WHAT THIS TASK INVOLVES:
Starting at the line that contains "This entry pairs" and stopping at the line that contains "Could you please provide the mask of the right", transcribe every line of the material below exactly; pictures stay out.

PROVIDED RECORDS:
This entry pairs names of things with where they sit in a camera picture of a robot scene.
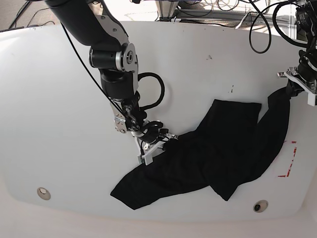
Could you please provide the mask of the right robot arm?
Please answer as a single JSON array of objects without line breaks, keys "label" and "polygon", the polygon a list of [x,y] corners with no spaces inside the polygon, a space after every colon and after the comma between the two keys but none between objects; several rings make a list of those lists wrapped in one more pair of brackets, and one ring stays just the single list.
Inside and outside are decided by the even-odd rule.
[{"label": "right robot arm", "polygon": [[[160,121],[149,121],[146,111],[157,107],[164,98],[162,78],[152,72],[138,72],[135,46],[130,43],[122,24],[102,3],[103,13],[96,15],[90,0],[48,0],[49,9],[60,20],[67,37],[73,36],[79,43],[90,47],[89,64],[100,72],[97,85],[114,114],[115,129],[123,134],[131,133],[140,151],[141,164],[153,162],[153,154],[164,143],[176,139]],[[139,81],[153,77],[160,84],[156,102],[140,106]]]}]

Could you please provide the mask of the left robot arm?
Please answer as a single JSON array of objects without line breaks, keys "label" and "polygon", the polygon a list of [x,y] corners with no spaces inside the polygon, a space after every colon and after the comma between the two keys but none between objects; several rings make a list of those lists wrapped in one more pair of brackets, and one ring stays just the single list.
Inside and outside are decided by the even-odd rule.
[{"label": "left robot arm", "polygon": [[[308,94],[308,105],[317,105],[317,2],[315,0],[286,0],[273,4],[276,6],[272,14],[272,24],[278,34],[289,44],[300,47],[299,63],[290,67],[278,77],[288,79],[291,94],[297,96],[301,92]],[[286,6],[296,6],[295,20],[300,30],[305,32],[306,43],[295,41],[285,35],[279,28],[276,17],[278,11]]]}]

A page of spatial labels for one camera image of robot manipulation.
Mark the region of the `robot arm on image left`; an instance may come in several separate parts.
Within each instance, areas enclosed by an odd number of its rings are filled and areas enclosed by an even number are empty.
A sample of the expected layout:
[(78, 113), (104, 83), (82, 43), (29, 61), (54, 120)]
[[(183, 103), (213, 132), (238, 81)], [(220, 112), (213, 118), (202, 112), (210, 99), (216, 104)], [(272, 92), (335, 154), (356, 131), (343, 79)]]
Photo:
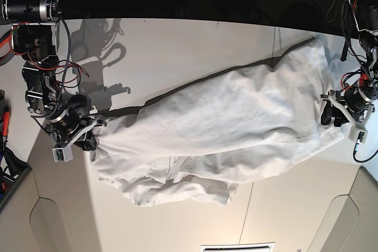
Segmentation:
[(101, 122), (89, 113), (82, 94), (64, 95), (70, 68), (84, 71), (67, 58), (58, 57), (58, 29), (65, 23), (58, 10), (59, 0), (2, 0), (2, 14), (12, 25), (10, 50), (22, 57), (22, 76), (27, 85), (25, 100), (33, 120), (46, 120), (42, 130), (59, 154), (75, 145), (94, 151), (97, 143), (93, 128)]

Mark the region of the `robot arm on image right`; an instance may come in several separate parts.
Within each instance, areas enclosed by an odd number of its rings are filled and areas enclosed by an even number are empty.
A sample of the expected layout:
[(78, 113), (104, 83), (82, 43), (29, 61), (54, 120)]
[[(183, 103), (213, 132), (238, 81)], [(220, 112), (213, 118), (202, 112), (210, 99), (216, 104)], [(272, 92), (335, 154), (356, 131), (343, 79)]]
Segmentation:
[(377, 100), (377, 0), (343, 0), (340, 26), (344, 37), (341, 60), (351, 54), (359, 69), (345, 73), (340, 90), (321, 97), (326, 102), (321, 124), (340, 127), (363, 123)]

---

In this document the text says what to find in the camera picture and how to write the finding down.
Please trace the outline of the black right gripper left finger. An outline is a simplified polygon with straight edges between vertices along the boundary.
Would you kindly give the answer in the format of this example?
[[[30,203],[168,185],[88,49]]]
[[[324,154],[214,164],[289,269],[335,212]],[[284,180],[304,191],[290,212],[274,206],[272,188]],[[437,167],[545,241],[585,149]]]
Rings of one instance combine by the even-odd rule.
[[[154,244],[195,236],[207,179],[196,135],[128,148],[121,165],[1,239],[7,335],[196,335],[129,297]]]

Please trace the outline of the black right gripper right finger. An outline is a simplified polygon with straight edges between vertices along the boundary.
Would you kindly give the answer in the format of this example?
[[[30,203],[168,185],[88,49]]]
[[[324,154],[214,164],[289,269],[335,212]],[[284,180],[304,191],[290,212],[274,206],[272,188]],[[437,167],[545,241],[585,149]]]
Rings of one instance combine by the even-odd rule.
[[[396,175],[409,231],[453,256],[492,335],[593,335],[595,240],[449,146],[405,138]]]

---

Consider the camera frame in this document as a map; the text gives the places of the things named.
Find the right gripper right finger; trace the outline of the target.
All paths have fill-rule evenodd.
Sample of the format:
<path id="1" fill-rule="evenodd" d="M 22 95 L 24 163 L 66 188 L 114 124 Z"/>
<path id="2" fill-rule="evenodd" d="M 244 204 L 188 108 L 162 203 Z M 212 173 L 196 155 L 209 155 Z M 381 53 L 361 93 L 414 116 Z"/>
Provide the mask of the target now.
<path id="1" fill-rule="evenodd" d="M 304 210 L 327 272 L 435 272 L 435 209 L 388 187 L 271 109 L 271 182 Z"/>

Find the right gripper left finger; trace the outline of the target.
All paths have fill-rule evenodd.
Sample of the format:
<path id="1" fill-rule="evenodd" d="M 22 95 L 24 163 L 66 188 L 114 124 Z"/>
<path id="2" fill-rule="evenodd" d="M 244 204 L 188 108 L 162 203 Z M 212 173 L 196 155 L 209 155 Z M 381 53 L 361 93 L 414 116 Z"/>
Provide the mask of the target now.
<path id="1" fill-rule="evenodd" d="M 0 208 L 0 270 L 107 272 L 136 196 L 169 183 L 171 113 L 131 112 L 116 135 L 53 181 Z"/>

SOLVED PROBLEM:
This entry pairs names of things with where they sit in a camera picture of a robot scene.
Could you please provide the mask of the right robot arm?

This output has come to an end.